The three adjacent rolls of a three roll mill (called the feed roll, centre roll and apron roll) rotate at progressively higher speeds. Material, usually in the form of paste, is fed between the feed roll and the center roll. Due to the narrowing space between the rolls, most of the paste initially remains in the feed region. The part that makes it through the first in-running nip experiences very high shear force due to the different rotation speeds of the two rolls. Upon exiting, the material that remains on the center roll moves through the second nip between the center roll and apron roll. This subjects it to an even higher shear force, due to the higher speed of the apron roll and typically, a smaller gap than between the feed and centre rolls. A knife blade then scrapes the processed material off the apron roll and the paste rolls down the apron. This milling cycle can be repeated several times to maximize dispersion.

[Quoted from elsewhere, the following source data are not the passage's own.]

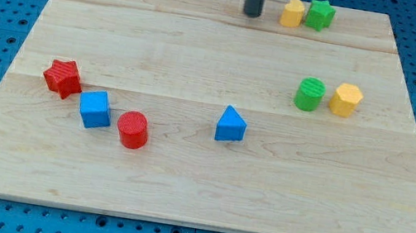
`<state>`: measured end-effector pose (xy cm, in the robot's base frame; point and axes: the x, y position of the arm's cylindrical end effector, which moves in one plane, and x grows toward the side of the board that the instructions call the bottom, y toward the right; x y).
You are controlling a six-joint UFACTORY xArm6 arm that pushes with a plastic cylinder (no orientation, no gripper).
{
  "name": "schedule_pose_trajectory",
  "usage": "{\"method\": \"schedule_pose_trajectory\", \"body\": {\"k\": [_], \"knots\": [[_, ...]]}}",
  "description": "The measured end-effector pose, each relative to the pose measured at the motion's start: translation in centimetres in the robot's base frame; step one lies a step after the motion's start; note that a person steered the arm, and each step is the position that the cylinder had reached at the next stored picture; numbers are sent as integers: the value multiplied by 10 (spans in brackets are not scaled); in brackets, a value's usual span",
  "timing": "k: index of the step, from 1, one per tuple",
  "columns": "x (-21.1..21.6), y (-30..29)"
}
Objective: Push the blue triangle slightly to the left of the board
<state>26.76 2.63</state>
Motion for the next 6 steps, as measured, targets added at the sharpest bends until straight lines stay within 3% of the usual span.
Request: {"method": "schedule_pose_trajectory", "body": {"k": [1,2,3,4,5,6], "knots": [[93,7],[203,55],[226,44],[223,13],[220,19],[221,-38]]}}
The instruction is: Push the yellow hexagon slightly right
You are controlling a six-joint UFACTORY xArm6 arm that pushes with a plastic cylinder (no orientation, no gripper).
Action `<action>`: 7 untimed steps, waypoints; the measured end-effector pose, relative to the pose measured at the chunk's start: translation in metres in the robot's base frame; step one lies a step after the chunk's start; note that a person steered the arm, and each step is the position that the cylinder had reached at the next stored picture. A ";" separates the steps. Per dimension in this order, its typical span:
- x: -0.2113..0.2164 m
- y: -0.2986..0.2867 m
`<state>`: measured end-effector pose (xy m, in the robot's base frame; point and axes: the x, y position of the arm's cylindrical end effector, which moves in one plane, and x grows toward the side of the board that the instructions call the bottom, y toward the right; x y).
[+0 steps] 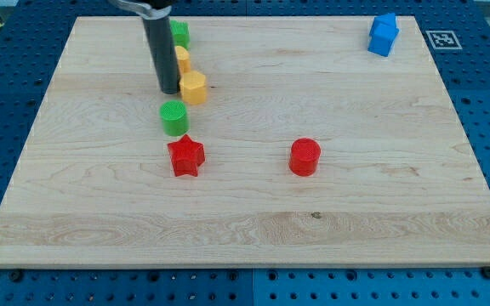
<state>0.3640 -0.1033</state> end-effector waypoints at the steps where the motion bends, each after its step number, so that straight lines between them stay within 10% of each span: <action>1: 0.000 0.032; 7: 0.041 0.254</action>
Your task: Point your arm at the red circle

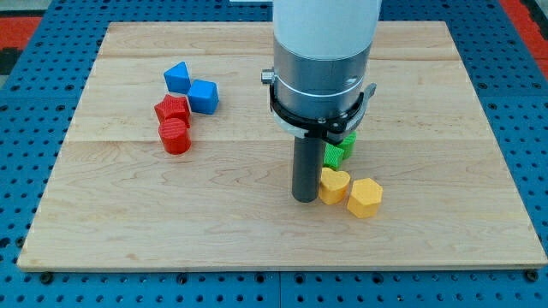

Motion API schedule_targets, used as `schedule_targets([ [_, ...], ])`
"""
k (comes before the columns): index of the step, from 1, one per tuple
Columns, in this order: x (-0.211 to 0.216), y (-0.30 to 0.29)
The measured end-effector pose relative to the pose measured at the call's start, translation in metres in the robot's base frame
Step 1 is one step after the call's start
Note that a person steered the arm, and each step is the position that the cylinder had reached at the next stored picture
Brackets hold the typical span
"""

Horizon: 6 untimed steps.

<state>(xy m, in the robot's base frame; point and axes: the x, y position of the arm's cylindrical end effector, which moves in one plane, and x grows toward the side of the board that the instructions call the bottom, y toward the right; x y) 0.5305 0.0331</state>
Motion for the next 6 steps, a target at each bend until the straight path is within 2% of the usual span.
schedule_targets([
  [3, -0.002, -0.002],
  [4, -0.012, -0.053],
  [5, -0.026, -0.137],
  [6, -0.064, -0.199],
])
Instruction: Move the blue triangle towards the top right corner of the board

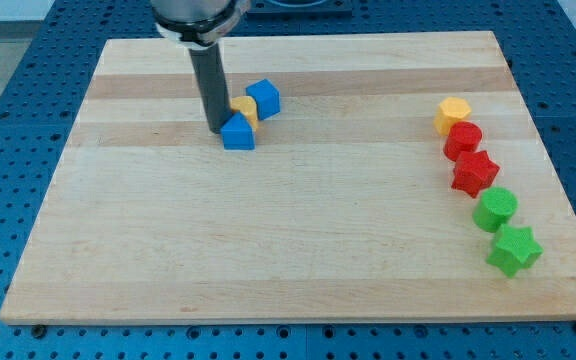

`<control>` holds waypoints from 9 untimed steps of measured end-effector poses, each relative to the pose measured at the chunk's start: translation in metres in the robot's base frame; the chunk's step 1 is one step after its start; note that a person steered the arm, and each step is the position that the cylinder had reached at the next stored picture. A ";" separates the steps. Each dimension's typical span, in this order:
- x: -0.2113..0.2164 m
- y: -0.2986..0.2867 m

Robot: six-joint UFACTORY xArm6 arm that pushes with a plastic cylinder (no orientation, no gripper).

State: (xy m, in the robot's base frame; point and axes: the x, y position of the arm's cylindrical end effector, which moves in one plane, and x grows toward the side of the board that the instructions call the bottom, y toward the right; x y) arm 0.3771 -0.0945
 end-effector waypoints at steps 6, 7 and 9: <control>0.037 0.054; 0.025 0.054; 0.001 0.061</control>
State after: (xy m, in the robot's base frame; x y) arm 0.3777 -0.0333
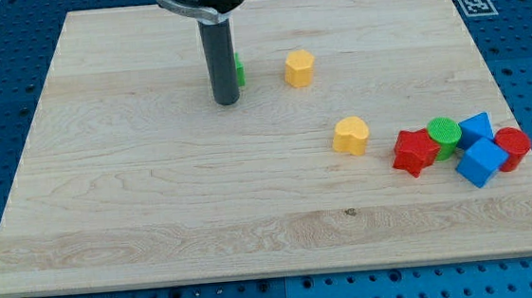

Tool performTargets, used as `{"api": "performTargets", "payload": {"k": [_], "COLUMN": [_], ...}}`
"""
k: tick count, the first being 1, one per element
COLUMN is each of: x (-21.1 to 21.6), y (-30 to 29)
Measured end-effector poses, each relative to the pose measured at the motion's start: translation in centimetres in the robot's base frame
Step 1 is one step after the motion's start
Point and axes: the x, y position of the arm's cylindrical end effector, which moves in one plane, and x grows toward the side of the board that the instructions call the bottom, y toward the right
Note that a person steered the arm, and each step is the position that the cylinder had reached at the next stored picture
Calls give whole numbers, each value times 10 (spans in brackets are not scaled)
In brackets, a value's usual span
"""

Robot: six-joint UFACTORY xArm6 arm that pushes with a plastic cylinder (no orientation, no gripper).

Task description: Slightly move the yellow heart top left to the red star

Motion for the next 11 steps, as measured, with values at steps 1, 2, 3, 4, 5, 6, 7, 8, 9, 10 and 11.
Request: {"api": "performTargets", "payload": {"k": [1,2,3,4,5,6,7,8,9,10,11], "x": [18,86,117,117,110,101,107,110,94,84,79], "y": [12,64,114,157,168,159,152,152,152,146,135]}}
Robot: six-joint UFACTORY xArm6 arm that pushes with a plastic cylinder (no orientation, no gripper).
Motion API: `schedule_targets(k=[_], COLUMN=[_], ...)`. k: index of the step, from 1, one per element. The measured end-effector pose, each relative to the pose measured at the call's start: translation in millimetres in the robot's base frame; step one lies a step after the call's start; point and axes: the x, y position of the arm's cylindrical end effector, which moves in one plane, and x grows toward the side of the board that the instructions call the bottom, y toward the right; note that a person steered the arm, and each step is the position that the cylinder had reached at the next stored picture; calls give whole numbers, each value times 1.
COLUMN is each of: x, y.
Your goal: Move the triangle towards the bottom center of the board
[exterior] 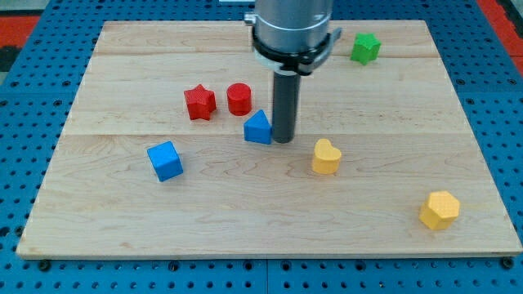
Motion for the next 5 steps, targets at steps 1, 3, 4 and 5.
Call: schedule_targets(k=[1, 3, 4, 5], x=[-75, 10, 35, 71], y=[3, -19, -10, -5])
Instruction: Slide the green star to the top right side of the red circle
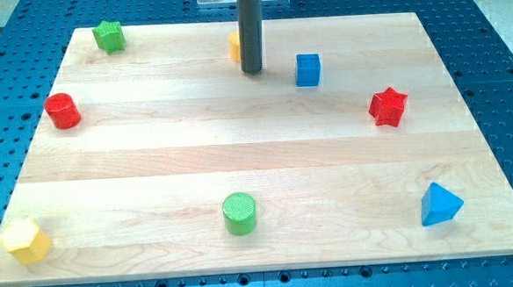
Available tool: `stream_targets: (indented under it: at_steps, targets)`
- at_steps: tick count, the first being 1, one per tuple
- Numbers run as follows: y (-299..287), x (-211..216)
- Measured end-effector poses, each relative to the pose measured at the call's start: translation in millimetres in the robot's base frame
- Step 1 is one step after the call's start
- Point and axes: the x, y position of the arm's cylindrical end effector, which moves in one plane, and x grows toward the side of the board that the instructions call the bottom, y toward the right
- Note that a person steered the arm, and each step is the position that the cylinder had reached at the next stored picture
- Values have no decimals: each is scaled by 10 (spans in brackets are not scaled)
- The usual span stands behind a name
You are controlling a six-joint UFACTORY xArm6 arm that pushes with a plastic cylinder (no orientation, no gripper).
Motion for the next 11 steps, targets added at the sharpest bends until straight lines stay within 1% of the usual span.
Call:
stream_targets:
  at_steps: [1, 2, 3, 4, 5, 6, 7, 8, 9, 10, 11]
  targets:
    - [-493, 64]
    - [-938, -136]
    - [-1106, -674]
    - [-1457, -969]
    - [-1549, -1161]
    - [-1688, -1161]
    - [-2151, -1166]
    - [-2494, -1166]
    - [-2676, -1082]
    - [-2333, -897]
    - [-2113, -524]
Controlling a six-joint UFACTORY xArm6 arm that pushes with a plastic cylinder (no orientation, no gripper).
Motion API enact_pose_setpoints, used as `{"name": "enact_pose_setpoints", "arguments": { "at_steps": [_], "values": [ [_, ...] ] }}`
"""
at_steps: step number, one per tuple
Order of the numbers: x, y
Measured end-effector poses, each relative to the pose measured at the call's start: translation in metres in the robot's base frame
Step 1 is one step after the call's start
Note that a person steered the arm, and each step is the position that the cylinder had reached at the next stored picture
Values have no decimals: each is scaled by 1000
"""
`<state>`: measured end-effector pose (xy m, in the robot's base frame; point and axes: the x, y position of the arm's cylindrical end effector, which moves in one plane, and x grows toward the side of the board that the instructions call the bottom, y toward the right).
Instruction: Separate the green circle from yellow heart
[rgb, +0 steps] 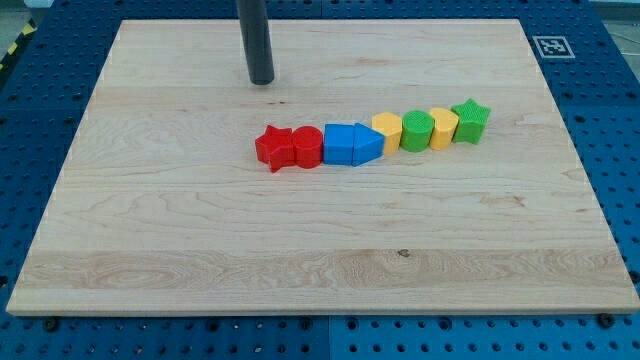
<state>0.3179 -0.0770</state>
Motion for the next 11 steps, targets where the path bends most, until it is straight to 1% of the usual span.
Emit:
{"name": "enact_pose_setpoints", "arguments": {
  "at_steps": [1, 3, 4, 5, 6, 7, 8, 9, 10, 11],
  "values": [
    [5, 16],
    [26, 68],
    [27, 82],
    [49, 113],
    [58, 134],
    [59, 138],
    [73, 158],
    [73, 158],
    [91, 169],
    [97, 175]
  ]
}}
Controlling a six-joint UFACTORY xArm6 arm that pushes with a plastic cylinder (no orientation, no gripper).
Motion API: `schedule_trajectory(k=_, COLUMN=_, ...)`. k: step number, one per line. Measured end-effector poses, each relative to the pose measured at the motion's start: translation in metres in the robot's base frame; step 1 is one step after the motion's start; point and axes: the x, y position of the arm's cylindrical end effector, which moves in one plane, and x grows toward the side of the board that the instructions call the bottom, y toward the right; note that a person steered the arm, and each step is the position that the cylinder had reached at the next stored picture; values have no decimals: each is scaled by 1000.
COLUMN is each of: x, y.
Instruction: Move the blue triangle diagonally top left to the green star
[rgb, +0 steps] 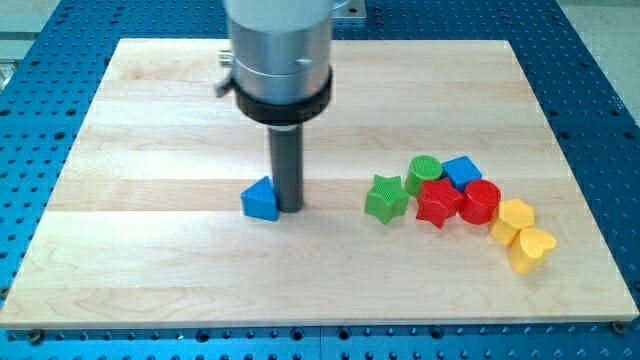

The gaps between the rolls can be mechanically or hydraulically adjusted and maintained. Typically, the gap distance is far greater than the particle size. In some operations, the gap distance is gradually decreased to achieve the desired level of dispersion. The rollers are normally internally water-cooled.

== Application ==

Three roll mills are widely used to mix printing inks, electronic thick film inks, high performance ceramics, cosmetics, plastisols, carbon/graphite, paints, pharmaceuticals, chemicals, glass coatings, dental composites, pigment, coatings, adhesives, sealants, and foods. With the recent development in technology, they are also utilized in the production of cable cover, electronics, soap, and artificial plastics.

Small bench models are used for bench-top development work, laboratory work, and low volume production. Larger bench and floor models are built to meet different production needs from pilot plants to large volume productions.

Particular advantages of this process are that it allows high-viscosity pastes to be milled, and that the high surface contact with the cooled rollers allow the temperature to remain low despite the high amount of dispersion work being put in. A notable disadvantage is that the large open area of paste on the rollers causes loss of volatiles.